He married twice – once to Lisa Marie Presley, the daughter of Elvis, and then to his former nurse, Debbie Rowe, with whom he had two children by artificial insemination: Prince Michael, born in 1997, followed by Paris, a daughter; one year later. Jackson had a third child, Prince Michael II (known as Blanket), through an unnamed surrogate in 2002. It was Blanket who was unceremoniously dangled over a third-floor Berlin hotel balcony, causing a public outcry.
A year later, in an ITV documentary fronted by Martin Bashir, Jackson admitted sharing his bed with a young boy. A warrant was issued for his arrest on charges of sexually molesting 12-year-old Gavin Arvizo, and Jackson surrendered himself to police amid a media furore. At the time, it was the ultimate dethronement of the King of Pop. His career was in tatters, his reputation shredded and his bank account drained of funds. Pundits in America warned that he would never make another record. It seemed to be an irreversible fall from grace.
But like all the most experienced performers, Jackson is a master of the unexpected plot twist. Last week, he announced his return to the stage, effecting what one US commentator has called “the greatest comeback since Lazarus”. He has no new material, there are concerns about his physical fitness, and he will probably lipsync rather than perform live, but the frenzied anticipation among die-hard fans is already bubbling over.
Can the King of Pop pull it off? Probably. In the past five years, he has lost his home, his fortune and his reputation but there is one thing that Michael Jackson has never lacked: an audience.
The Jackson lowdown
Born: 29 August 1958 in Gary, Indiana, the seventh of nine children in a working-class family, and raised as a Jehovah’s Witness. He debuted on the professional music scene at the age of 11 as a member of the Jackson 5.

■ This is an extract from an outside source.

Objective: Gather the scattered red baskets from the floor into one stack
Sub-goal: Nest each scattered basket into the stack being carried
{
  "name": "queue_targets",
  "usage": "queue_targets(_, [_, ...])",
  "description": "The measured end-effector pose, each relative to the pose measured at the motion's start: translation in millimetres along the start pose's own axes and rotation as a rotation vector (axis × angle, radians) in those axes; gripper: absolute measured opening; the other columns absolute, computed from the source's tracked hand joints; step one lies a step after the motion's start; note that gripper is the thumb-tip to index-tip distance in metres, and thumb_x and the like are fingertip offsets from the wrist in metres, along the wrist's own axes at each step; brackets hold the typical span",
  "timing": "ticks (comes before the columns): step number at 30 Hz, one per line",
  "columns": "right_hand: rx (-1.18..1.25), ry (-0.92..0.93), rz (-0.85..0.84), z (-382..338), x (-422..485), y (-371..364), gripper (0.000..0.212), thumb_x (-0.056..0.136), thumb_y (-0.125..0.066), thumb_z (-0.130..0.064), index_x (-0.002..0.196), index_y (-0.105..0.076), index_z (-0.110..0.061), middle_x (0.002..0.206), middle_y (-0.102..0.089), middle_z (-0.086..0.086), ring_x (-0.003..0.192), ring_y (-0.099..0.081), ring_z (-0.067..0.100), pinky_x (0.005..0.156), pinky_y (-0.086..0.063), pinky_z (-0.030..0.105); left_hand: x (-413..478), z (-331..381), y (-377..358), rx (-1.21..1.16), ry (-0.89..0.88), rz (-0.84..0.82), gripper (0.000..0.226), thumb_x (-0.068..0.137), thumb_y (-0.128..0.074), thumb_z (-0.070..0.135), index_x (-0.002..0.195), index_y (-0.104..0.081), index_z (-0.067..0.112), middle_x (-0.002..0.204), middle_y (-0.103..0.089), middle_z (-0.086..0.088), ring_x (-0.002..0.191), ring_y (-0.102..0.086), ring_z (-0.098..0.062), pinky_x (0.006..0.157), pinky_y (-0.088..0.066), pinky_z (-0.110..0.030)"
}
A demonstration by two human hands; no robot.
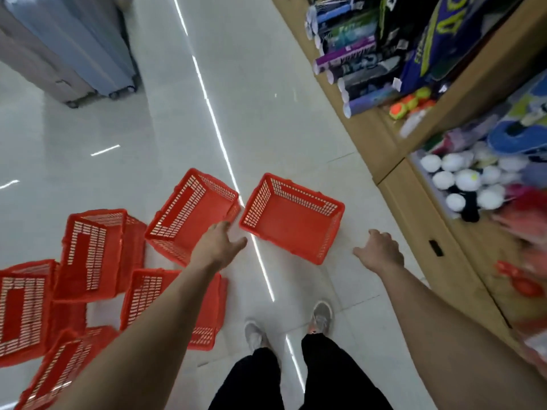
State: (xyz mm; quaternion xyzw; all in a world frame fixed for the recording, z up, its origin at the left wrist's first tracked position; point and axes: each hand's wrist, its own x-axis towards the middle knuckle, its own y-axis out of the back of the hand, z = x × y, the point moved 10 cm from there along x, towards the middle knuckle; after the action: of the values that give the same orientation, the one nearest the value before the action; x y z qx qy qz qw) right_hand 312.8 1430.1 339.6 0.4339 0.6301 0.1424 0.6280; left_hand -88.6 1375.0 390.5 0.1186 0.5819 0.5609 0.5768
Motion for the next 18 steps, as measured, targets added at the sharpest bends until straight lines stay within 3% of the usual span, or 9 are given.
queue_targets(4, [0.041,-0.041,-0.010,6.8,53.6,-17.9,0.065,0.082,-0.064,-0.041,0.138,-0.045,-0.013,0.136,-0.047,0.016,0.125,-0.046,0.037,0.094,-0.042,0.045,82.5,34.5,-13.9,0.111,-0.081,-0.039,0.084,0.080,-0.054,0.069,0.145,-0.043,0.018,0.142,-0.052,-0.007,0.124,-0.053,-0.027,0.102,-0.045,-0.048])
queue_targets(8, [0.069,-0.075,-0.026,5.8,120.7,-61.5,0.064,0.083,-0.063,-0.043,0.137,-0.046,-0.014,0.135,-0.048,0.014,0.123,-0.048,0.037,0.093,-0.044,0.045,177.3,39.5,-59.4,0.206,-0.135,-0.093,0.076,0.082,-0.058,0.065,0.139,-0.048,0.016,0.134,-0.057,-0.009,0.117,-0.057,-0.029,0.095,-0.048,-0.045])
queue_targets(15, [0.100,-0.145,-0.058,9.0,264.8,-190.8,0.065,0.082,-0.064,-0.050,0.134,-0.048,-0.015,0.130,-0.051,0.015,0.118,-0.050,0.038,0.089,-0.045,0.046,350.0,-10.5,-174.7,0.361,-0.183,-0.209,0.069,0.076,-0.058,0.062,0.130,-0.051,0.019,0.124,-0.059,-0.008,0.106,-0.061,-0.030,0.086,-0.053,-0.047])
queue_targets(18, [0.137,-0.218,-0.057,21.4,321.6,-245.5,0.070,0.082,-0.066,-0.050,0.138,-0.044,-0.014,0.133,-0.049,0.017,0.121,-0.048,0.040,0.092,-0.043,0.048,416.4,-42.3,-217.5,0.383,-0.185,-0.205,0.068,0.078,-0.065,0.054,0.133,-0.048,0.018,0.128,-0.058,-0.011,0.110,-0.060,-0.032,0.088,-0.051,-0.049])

Best of times: Thriller, released in 1982, won a record eight Grammys and was the first album to use music videos as successful promotional tools. In just over a year, Thriller became and remains the best-selling album of all time – it is said to have sold more than 100m copies worldwide.
Worst of times: A five-month trial in 2005 for 10 charges of child molestation destroyed the star’s already controversial public image, leaving him isolated and reportedly £100m in debt.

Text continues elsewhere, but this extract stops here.